» **Directions for this task**
Once you reach the line containing "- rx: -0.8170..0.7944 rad" in the data below, restate each line word for word up to and including the one containing "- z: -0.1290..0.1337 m".

» **Data extracted from a collection**
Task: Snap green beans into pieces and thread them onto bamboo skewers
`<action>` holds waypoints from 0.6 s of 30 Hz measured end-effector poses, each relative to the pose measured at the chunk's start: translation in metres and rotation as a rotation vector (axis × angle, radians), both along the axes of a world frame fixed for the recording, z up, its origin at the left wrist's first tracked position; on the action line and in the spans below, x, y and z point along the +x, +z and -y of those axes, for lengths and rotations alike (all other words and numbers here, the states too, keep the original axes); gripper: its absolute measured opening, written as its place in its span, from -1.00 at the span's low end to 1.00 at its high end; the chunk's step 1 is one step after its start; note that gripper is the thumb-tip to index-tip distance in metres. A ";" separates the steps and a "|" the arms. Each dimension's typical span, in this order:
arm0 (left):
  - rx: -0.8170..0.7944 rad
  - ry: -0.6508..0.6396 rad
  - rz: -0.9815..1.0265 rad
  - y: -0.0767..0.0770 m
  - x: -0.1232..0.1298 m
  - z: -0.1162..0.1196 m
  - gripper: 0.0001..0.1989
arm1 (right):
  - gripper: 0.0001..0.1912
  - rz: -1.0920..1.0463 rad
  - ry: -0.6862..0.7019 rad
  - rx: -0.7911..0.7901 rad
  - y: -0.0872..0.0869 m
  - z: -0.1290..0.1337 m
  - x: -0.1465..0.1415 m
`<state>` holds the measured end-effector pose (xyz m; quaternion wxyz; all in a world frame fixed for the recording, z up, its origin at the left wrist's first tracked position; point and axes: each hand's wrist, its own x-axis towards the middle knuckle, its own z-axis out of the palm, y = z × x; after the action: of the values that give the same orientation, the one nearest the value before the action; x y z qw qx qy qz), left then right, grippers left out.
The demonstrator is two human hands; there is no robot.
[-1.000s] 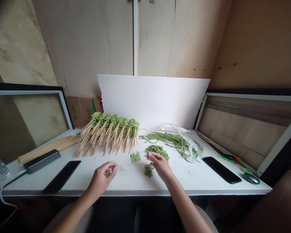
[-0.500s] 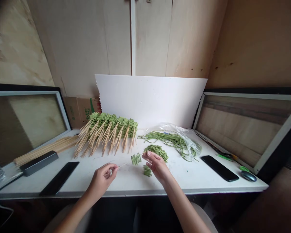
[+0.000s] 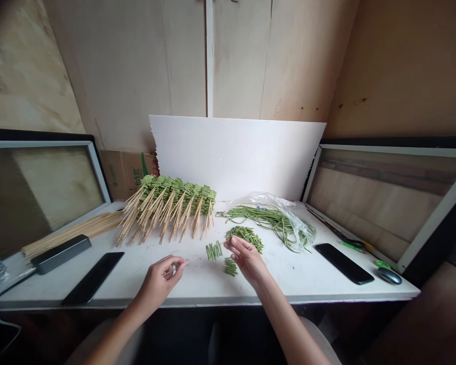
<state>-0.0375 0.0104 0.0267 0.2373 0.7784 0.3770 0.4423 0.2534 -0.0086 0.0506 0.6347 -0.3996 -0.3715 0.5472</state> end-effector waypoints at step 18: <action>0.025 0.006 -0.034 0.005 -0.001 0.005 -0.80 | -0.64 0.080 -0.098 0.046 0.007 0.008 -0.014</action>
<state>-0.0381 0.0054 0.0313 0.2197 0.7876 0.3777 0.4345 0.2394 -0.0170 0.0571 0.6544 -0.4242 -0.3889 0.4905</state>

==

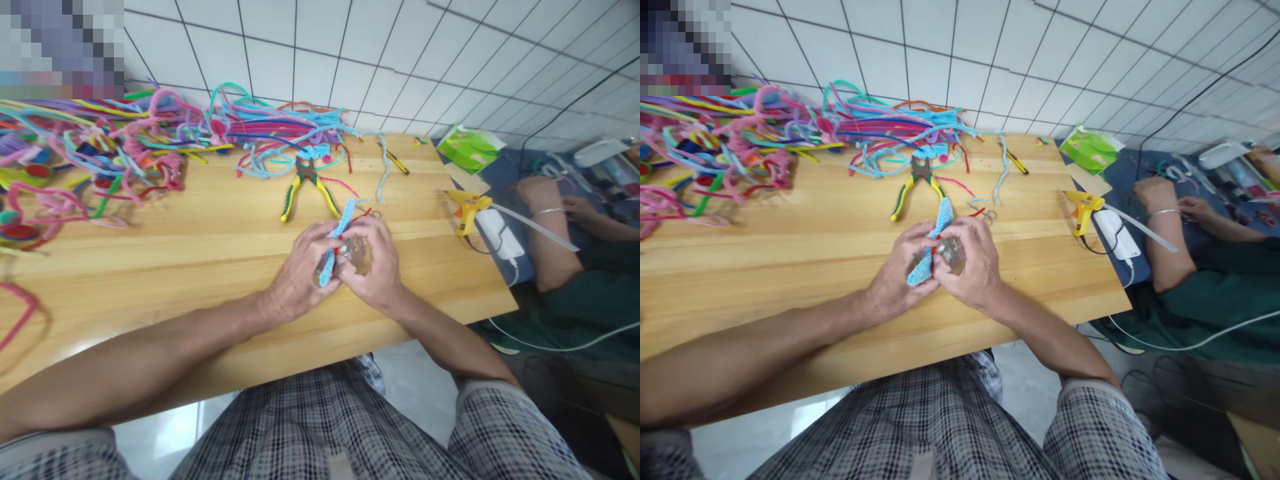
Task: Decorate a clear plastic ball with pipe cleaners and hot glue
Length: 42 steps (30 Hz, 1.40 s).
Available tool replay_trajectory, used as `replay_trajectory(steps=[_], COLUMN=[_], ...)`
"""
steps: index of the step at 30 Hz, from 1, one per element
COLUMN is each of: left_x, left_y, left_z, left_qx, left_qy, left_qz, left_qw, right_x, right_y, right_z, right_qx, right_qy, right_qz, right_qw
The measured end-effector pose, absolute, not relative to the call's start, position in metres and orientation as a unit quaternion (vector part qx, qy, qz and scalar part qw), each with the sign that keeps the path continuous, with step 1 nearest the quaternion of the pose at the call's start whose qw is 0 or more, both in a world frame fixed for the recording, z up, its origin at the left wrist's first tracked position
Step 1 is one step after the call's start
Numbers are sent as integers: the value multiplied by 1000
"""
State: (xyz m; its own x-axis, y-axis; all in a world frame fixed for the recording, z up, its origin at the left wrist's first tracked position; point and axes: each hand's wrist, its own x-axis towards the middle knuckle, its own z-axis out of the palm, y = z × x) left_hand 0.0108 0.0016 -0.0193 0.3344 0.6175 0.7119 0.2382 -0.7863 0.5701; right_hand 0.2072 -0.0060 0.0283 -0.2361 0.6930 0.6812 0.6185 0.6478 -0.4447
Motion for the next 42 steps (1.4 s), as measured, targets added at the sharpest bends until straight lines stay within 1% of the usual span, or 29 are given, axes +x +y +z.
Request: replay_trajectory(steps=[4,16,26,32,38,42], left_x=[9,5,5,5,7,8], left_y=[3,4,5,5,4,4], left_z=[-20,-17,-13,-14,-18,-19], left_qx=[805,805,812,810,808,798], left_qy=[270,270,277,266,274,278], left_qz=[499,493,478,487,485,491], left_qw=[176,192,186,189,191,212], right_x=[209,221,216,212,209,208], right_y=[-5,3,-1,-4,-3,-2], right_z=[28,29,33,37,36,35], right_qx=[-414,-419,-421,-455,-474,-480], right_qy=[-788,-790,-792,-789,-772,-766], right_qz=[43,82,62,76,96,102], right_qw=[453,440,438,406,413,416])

» **Solution to this exercise**
  - rx: -0.8170..0.7944 rad
  - ry: -0.6508..0.6396 rad
  - rz: -0.9815..1.0265 rad
  - y: -0.0767..0.0770 m
  - x: -0.1232..0.1298 m
  - z: -0.1162..0.1196 m
  - gripper: 0.0001..0.1989
arm1 (right):
  - gripper: 0.0001..0.1912
  - rz: -1.0920..1.0463 rad
  - ry: -0.6862..0.7019 rad
  - rx: -0.7911..0.7901 rad
  - y: -0.0872..0.0869 m
  - z: -0.1290..0.1337 m

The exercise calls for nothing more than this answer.